Y dijo: De cierto os digo, que si no os volveis y os haceis como niños, no entrareis en el reino de los cielos.

Mateo 18:3

Tengo la bendición de trabajar por las tardes como canguro de dos niñas de 19 meses y 9 años. Hoy, la más pequeña se ha puesto a llorar sin motivo aparente. No era un lloro de gritos ni de berrinche ni de pataleos. Estaba sollozando, haciendo pucheros y de sus ojos caían lagrimones como puños. Señalando con el dedo me pedía que la llevara a algún sitio (apenas dice dos palabras seguidas). Al final supe dónde quería que la llevara: fuera del piso, en la puerta del ascensor, dos escasas horas antes de había ido su padre.

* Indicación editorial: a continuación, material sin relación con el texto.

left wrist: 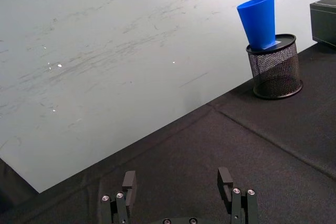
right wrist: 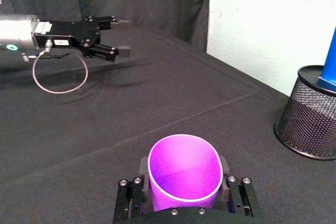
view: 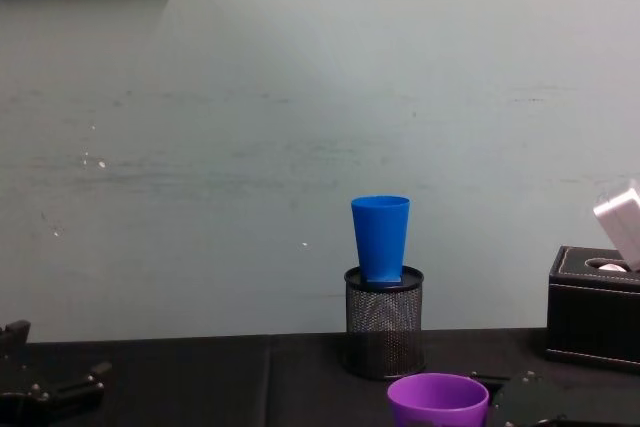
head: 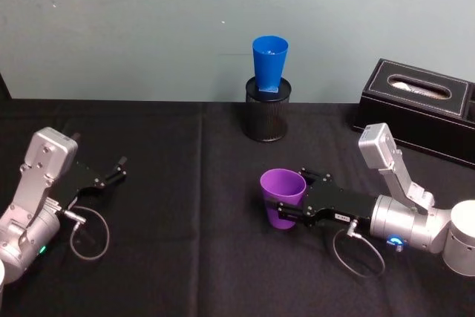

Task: Pick up one cup with a gripper and tap it against the other cup.

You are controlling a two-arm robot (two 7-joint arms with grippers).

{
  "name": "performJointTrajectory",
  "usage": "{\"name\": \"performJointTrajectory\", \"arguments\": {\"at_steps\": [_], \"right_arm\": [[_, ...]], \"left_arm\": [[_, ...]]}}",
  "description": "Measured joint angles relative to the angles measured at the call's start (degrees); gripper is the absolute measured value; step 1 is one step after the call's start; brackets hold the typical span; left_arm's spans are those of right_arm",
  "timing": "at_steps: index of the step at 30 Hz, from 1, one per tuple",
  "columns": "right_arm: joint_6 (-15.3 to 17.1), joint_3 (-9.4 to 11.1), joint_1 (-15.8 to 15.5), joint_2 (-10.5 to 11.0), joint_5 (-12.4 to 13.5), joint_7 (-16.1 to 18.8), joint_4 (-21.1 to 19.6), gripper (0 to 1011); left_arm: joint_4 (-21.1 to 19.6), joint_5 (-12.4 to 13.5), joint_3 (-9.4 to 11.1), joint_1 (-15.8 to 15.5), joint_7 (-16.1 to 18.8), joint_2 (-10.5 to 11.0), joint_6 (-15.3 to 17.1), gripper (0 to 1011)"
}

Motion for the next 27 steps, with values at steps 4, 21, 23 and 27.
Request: {"name": "performJointTrajectory", "arguments": {"at_steps": [4,21,23,27], "right_arm": [[0.0,0.03,0.0,0.0,0.0,-0.01,0.0,731],[0.02,0.15,-0.05,-0.01,-0.02,-0.02,-0.04,731],[0.02,0.16,-0.06,-0.01,-0.03,-0.02,-0.04,749],[0.02,0.19,-0.07,-0.01,-0.06,-0.03,-0.04,855]], "left_arm": [[0.0,0.0,0.0,0.0,0.0,0.0,0.0,1011],[0.0,0.0,0.0,0.0,0.0,0.0,0.0,1011],[0.0,0.0,0.0,0.0,0.0,0.0,0.0,1011],[0.0,0.0,0.0,0.0,0.0,0.0,0.0,1011]]}}
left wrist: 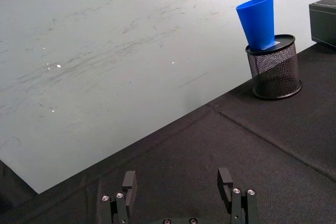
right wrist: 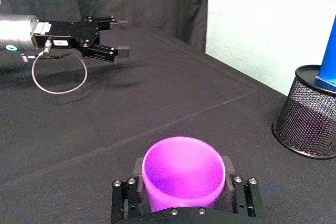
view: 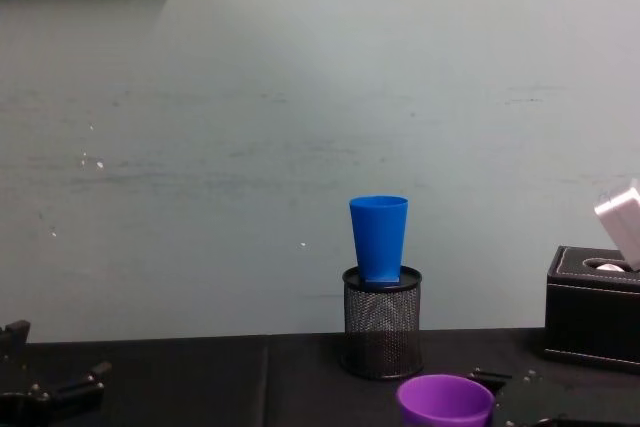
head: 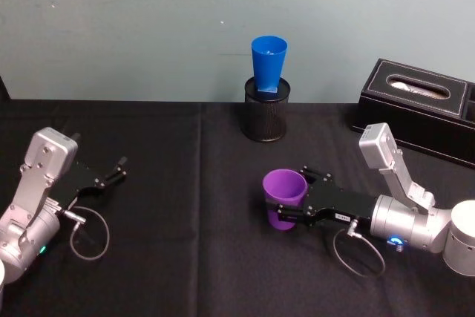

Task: Pick up one cup with a gripper and tap it against the other cup.

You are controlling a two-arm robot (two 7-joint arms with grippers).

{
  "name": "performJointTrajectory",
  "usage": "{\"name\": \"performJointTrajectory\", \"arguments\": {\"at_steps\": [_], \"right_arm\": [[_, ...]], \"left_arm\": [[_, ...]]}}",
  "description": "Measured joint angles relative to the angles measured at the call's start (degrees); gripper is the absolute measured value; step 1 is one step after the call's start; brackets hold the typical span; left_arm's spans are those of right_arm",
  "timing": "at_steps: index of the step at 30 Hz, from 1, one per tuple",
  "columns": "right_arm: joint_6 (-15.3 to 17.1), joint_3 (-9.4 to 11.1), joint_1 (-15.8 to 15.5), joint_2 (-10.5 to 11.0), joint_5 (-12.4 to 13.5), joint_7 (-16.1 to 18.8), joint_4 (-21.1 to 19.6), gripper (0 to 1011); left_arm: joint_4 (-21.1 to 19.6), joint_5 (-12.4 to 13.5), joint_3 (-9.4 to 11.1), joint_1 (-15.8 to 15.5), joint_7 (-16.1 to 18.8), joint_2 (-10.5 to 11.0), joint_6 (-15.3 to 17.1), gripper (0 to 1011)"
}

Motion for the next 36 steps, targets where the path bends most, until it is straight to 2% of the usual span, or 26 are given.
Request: {"name": "performJointTrajectory", "arguments": {"at_steps": [6,19,26,32,36], "right_arm": [[0.0,0.0,0.0,0.0,0.0,-0.02,0.0,1000],[-0.06,0.0,-0.09,0.05,0.21,-0.03,-0.17,1003],[-1.12,1.12,-1.04,0.22,2.18,-0.1,-1.8,1003],[-1.03,3.23,-2.35,0.18,4.42,-2.84,-4.84,1003],[0.15,5.41,-3.46,-0.21,5.2,-7.91,-7.76,1003]], "left_arm": [[0.0,0.0,0.0,0.0,0.0,0.0,0.0,1011],[0.0,0.0,0.0,0.0,0.0,0.0,0.0,1011],[0.0,0.0,0.0,0.0,0.0,0.0,0.0,1011],[0.0,0.0,0.0,0.0,0.0,0.0,0.0,1011],[0.0,0.0,0.0,0.0,0.0,0.0,0.0,1011]]}}
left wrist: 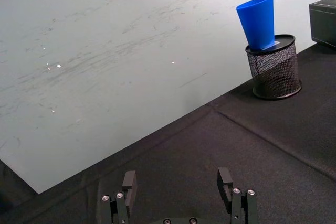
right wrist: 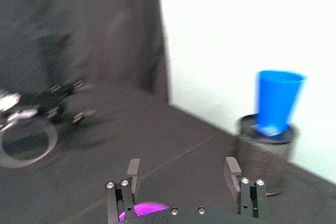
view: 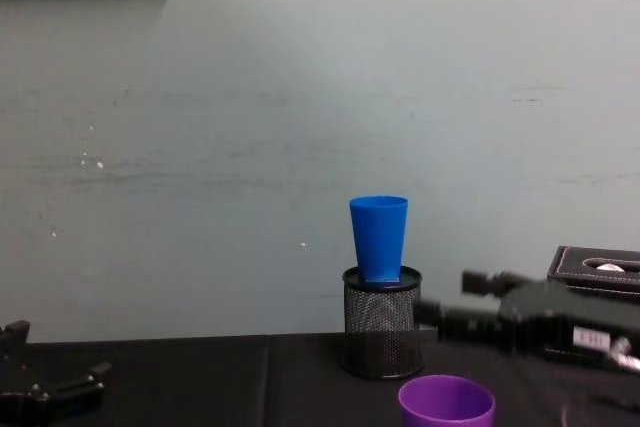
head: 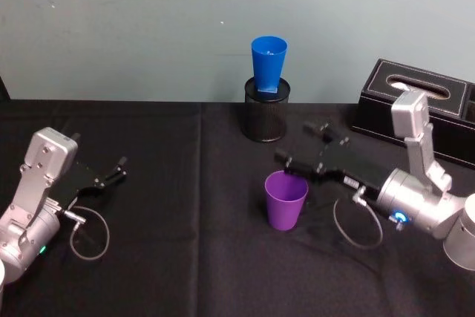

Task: Pick up one cup with a gripper and tap it against the other cup.

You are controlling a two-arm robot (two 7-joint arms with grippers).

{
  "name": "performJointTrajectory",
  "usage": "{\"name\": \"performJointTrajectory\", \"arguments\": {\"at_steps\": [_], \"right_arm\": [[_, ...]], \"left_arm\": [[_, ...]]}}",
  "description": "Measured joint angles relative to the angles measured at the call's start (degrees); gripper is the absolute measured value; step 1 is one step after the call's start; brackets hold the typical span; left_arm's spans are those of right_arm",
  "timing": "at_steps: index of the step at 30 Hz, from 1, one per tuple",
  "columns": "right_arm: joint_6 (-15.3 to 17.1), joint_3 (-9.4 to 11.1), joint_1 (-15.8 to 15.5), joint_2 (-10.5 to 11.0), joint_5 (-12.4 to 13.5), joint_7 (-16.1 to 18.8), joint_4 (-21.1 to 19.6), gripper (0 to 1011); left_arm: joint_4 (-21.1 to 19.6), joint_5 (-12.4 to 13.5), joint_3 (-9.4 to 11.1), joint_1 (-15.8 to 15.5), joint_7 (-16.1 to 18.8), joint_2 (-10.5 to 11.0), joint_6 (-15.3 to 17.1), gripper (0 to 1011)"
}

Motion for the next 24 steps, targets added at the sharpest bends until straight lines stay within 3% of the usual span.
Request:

El versículo sin esta anecdota puede costar de entender: Dios nos quiere como hijos. Parece algo fácil: todos somo hijos de alguien. Pero, ¿alguien se acuerda de cuando tenía 19 meses y hacia pucheros cuando su padre no estaba?
Podemos querer a Dios, buscarle, intentar entenderle a través de la lectura de la palabra; pero, por naturaleza, crecemos y esa relación es cada vez complicada y dura.
¿Cuantas veces nos hemos sentido como la primera vez que notamos el calor de Dios a nuestro alrededor?

Tenemos que ser hijos para entender que él es nuestro Padre.